P.E: Samuel recentemente você participou de uma mesa da Feira Polvo sobre o tema Diásporas Conectadas. Conta mais sobre isso e traz pra dentro dessas ideias de geração Z e criação.

@samurr: A primeira vez que eu escutei o nome diáspora foi dentro do judaísmo. Eu estudo religião desde pequeno eu fui criado nesse meio. Foi quando eu conheci o termo diáspora.

Dentro do meu processo de crescimento, e enquanto pessoa, eu fui estudando tudo o que eu tinha acesso, meus pais são Teólogos e desde pirralho eu estava estudando sobre Goetia, ao mesmo tempo estudando língua yoruba e ao mesmo tempo indo pro culto domingo de noite. A partir disso eu vi que em todas as religiões a coisa se dispersava muito, mas essa força diaspórica ela continuava, porque era a mesma visão, mesmos ideais, o mesmo texto participando por revisões e traduções diferentes. Então eu sempre coloquei tudo isso no meu trabalho.

O significado final é algo que vem  não da bagunça mas de uma grande quantidade de informações. Você tem um acervo tão grande que você sempre vai se conectar com algo muito alheio de outra pessoa.

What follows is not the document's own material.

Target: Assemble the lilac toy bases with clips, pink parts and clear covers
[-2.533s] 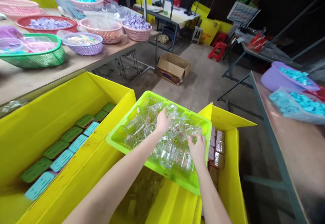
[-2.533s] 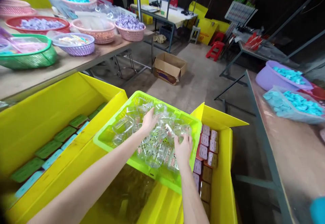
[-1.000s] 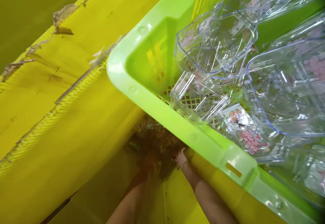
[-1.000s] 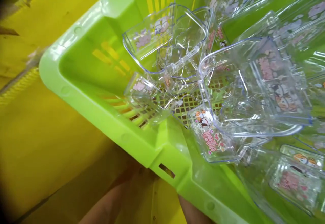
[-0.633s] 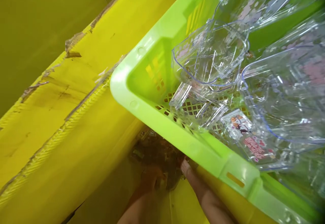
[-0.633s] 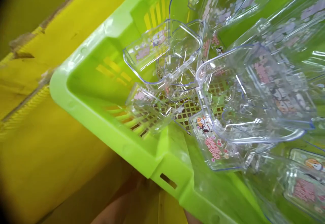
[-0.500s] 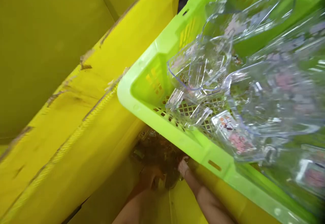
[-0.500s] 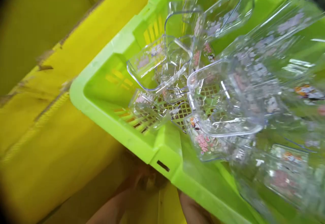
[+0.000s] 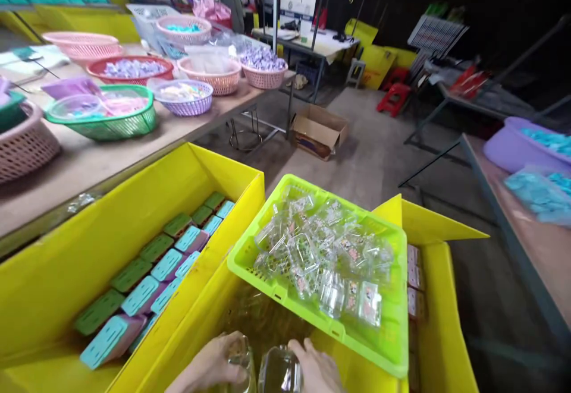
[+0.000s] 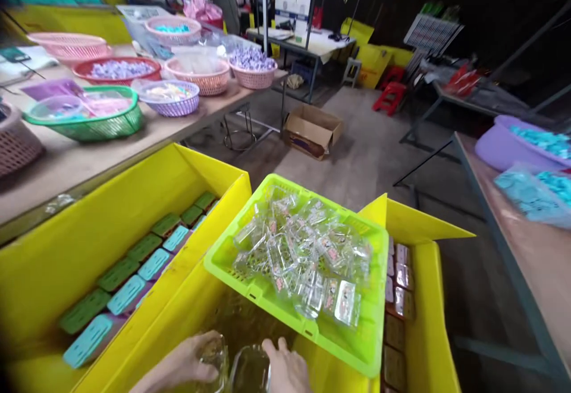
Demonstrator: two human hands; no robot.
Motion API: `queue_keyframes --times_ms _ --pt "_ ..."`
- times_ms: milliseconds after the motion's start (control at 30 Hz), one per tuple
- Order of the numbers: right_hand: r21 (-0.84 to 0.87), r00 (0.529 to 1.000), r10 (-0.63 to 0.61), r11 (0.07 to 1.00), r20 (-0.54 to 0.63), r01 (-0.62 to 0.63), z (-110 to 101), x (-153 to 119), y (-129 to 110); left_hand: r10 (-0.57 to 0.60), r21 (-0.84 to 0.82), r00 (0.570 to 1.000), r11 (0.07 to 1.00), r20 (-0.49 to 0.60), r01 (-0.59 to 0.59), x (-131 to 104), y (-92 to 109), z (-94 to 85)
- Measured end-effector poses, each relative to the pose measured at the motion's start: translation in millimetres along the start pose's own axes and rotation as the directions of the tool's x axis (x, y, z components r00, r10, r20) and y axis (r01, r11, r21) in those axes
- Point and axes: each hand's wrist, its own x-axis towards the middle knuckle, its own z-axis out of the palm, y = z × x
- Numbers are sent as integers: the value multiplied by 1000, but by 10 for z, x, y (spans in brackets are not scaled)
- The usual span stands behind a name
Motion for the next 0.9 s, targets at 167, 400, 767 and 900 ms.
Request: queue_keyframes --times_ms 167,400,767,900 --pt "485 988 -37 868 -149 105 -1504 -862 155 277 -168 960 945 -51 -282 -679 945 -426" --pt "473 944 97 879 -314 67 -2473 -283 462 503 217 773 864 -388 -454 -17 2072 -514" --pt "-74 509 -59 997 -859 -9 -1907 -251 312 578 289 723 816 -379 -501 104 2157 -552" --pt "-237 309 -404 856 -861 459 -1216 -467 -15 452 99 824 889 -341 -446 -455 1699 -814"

Pra mim tal linhagem, tal linguagem é algo super estudado, mas o outro entende de outra forma e no final é  a mesma coisa, só que sobre vivências diferentes.

É também sobre você encontrar âncoras de ligamento seja no conhecimento, sejam afetivas, sejam espirituais em outros ambientes, em outra pessoas que não são comuns a você. Sobre entender essa chave como um instrumento muito prolífico, muito criativo, muito geracional em todos os ambientes diferentes.

Então diáspora não é só um quesito de criação negra ou de criação artística, ele é um quesito de vida, muito alquímico, pelo sentido de ser um fator comum – tipo o ar- uma ligação que participa em  todos os meios.

É sobre conectar, desconectar e reconectar, e não conectar, e conectar muito, é sobre encontrar em todos esses ambientes uma forma favorável de diálogo, não só de diálogo, mas de receber, de trocar informações. Não é só sobre o que você ganha, mas também sobre o que você coloca.

A diáspora não é uma troca agressiva,  não é uma dispersão, é um aumento, não é bagunça, é Acervo.

@luizadealexandre: A gente tem muita força.

@yaminaheixo: E a gente se fortalece.